Le décor, la température, le mot, les vibrations, le déplacement, le sablier, les autres, la pensée, la mémoire, la nuit.
L'homme encore, demain, demain avec la réalisation, avec l'action, avec soi-même, avec le détail, avec l'esquisse, avec le souvenir, avec l'entousiasme, avec soi-même encore.
Et dans sa tête, le fleuve des couleurs, le geste, le geste, le geste, le geste qui trace, qui révéle l'ombre, le geste qui ébauche, le geste qui amorce, qui prend du recul, le geste qui affirme, imprime, grave, qui grave dans la matiére.
L'homme qui prend de la hauteur, le geste qui met en relief, le geste qui signe.
Un tableau est un récit, un récital.
Il est un livre de comportements, de façons, un livre de trajectoires, d'associations, d'élans, de liens, de fougue et d'envolées, qui racconte cette symphonie répétée des gestes orchestrés trés précisemment pour témoigner de l'oeuvre à l'intérieur du peintre.

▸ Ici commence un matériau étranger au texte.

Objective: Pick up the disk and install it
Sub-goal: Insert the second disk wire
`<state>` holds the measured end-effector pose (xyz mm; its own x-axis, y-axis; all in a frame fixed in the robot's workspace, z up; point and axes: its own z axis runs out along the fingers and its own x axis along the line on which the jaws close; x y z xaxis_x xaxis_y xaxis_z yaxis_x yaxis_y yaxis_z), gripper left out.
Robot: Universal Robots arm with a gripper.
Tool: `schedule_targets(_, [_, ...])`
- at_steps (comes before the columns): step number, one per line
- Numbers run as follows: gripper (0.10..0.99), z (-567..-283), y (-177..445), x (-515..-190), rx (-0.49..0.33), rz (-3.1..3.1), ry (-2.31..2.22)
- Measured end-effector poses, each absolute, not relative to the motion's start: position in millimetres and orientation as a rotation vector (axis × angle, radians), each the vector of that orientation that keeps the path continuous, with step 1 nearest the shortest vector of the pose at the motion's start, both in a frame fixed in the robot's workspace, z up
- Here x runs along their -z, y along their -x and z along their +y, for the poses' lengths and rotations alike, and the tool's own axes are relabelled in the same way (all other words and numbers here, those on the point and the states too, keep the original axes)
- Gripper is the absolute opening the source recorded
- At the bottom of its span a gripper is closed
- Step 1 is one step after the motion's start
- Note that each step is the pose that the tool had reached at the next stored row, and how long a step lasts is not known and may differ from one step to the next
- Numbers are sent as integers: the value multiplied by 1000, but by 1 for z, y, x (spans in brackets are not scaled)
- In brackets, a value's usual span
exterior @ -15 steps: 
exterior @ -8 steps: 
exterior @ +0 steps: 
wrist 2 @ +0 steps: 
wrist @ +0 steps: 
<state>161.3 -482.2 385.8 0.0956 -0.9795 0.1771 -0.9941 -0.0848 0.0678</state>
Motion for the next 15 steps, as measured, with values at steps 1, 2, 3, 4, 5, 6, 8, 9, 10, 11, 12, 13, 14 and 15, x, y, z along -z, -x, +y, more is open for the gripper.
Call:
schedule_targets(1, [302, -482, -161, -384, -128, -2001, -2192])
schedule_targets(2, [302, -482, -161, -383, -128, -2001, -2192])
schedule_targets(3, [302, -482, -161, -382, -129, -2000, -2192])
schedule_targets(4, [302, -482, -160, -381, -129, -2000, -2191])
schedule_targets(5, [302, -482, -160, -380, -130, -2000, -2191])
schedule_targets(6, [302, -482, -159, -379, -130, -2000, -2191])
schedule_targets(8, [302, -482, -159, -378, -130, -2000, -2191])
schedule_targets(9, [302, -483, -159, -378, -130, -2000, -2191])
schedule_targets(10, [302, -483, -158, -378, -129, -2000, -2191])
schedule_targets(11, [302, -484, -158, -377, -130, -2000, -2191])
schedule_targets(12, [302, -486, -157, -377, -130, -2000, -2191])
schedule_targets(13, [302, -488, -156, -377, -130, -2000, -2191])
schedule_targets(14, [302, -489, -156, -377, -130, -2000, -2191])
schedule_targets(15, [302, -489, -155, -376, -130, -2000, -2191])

Oui, l'oeuvre est là, à l'intérieur de lui.
Et comme le mot invente la phrase, la main invente le geste qui fait germer l'oeuvre au bout des doigts.
Le tableau est l'oeuvre de la résonance et du raisonnement.
Christian DELOFFRE, à la question : "Combien de temps pour peindre cette toile ?" répond imperturbable : "Toute une vie".
Toute une vie d'homme parmi les hommes.
Qui se léve le matin tôt pour "travailler" sa toile et la réveiller.
Toute une vie d'homme plongé dans son art, dans son "métier", avec son expérience, son savoir-faire, sa maîtrise.